JARVIS exists to prevent that.
What JARVIS is
JARVIS is the first-party open-source reference stack that implements ARP Standard v1 end-to-end.
It is designed to be:
- opinionated enough to be runnable and debuggable,
- swappable enough that you can replace pieces without rewrites,
- and spec-aligned so implementers can treat it as a baseline.
What JARVIS is for
1) Proving the Standard in reality
JARVIS demonstrates:
- bounded candidate selection,
- enforceable constraint envelopes,
- policy checkpoints,
- durable run artifacts.
2) Giving teams a “golden path” onramp
Most teams don’t want to build the platform first.
JARVIS is the “run it now” path:
- start the stack,
- run a workflow,
- inspect artifacts,
- iterate.
3) Providing a baseline for swapping components
If you want to implement your own services:
- start from a known-good baseline,
- swap one component at a time,
- validate your changes against stable contracts.
What’s inside, conceptually
JARVIS includes conformant implementations for the Standard’s core roles, plus practical durability primitives so you can inspect real runs.
It ships:
- bounded selection,
- constraint enforcement,
- durable event and artifact storage,
- a runnable local profile for quick iteration.
Exact packaging and versions are tracked in the quickstart docs and release repo.
How teams use JARVIS
Learn
Run it locally and build intuition for how bounded orchestration and durable artifacts work.
Extend
Add your own capabilities and watch them appear in candidate menus and run timelines.
Replace
Swap your own implementation of one component while leaving everything else in place.
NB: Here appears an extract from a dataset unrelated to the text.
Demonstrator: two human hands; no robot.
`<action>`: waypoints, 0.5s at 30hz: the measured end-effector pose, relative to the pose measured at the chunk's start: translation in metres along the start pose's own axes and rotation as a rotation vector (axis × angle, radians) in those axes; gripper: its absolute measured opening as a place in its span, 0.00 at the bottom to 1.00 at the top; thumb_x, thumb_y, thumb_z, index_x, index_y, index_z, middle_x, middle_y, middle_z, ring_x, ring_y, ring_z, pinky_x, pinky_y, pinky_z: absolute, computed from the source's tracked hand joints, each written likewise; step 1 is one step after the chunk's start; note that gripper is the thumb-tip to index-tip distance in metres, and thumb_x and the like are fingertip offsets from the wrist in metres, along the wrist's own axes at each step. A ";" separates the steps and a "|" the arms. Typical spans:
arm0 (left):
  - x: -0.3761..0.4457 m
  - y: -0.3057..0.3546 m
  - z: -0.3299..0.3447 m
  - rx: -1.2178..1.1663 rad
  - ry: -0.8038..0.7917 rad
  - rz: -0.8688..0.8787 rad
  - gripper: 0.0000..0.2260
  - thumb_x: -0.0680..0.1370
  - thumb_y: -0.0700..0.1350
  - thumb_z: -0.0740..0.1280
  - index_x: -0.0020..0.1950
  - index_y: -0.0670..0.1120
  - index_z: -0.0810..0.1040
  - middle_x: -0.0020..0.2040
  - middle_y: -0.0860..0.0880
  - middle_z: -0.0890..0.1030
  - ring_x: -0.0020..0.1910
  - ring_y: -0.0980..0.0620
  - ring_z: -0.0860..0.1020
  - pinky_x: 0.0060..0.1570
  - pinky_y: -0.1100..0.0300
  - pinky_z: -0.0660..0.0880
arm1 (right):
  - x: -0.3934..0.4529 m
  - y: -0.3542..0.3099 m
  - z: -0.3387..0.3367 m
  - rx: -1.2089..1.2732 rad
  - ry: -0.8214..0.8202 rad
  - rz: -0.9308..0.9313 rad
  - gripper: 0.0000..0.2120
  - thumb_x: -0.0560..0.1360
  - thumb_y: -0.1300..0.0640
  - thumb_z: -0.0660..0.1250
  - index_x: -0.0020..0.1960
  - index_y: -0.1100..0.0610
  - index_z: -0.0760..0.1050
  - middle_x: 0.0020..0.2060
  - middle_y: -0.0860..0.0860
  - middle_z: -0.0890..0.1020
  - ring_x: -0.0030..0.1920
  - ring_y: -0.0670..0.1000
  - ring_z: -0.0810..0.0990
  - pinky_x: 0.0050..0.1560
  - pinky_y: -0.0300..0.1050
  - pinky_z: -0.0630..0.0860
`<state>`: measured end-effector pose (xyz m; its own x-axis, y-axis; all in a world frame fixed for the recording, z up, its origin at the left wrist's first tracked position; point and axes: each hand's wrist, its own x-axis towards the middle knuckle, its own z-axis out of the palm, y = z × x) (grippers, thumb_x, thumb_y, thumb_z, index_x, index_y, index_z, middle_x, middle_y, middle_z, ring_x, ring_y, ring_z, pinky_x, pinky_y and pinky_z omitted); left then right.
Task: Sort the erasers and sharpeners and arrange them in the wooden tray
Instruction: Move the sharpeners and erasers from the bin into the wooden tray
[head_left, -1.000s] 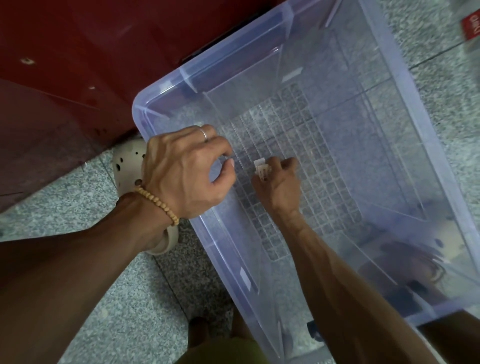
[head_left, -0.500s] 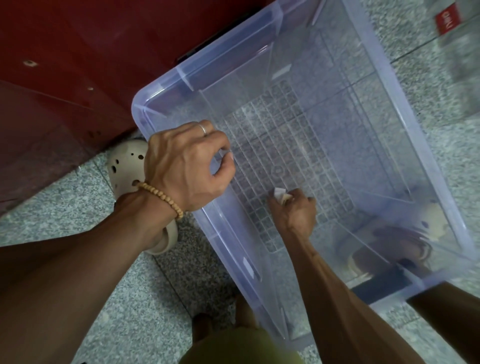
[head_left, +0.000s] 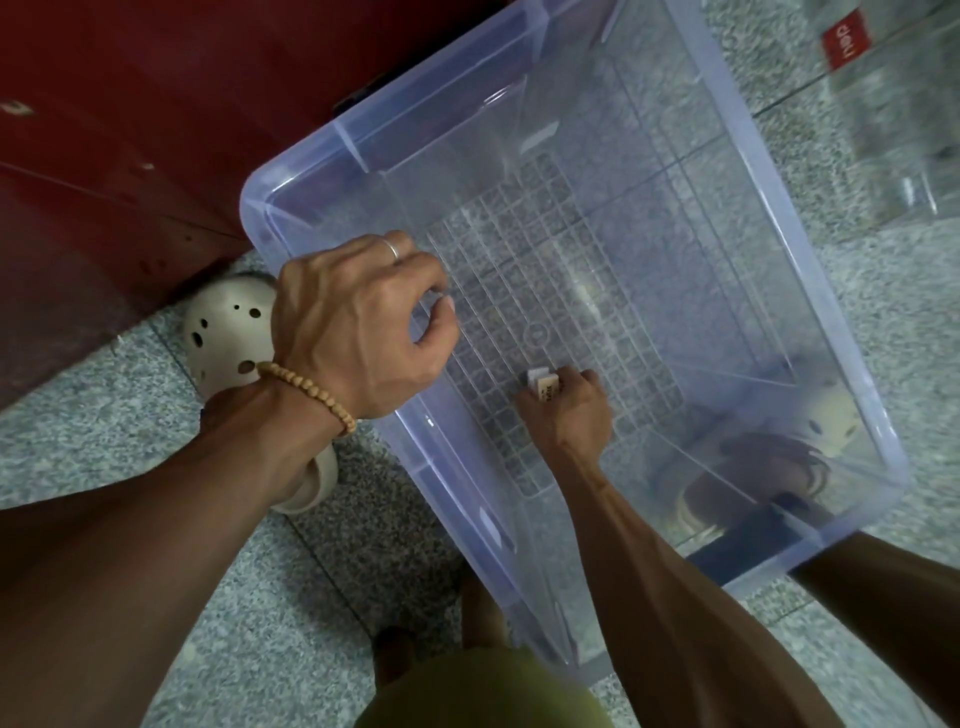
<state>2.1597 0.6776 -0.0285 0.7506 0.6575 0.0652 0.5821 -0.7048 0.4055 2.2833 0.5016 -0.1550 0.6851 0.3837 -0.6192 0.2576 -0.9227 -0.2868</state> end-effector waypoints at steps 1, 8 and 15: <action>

This is how ARP stays framework-agnostic: your internals can differ, the outer artifacts remain stable.
Quickstart
If you want the fastest “see it work” loop:
- Quickstart: /quickstart
- JARVIS overview: /jarvis
The key thing to look at first
When you run your first workflow, don’t focus on the model output.
Focus on the artifacts:
- the bounded candidate menu that constrained decisions,
- the constraint envelope that limited blast radius,
- the policy checkpoints that gated side effects,
- the durable events that let you replay “what happened and why.”
Simplified example:
{
"candidate_set_id": "cs_01J...",
"subtask": "Initiate refund if eligible",
"top_k": 3,
"candidates": [
{ "node_type_id": "billing.initiate_refund", "score": 0.9 },
{ "node_type_id": "billing.create_case_for_agent", "score": 0.72 },
{ "node_type_id": "support.escalate_to_human", "score": 0.61 }
]
}
RunStarted run_01J...
CandidateSetCreated cs_01J... subtask=t3 top_k=3
PolicyCheckpoint pre_invoke allow billing.initiate_refund
NodeRunCompleted nr_01J... billing.initiate_refund status=ok
RunCompleted run_01J...
That’s the difference between a demo and a system.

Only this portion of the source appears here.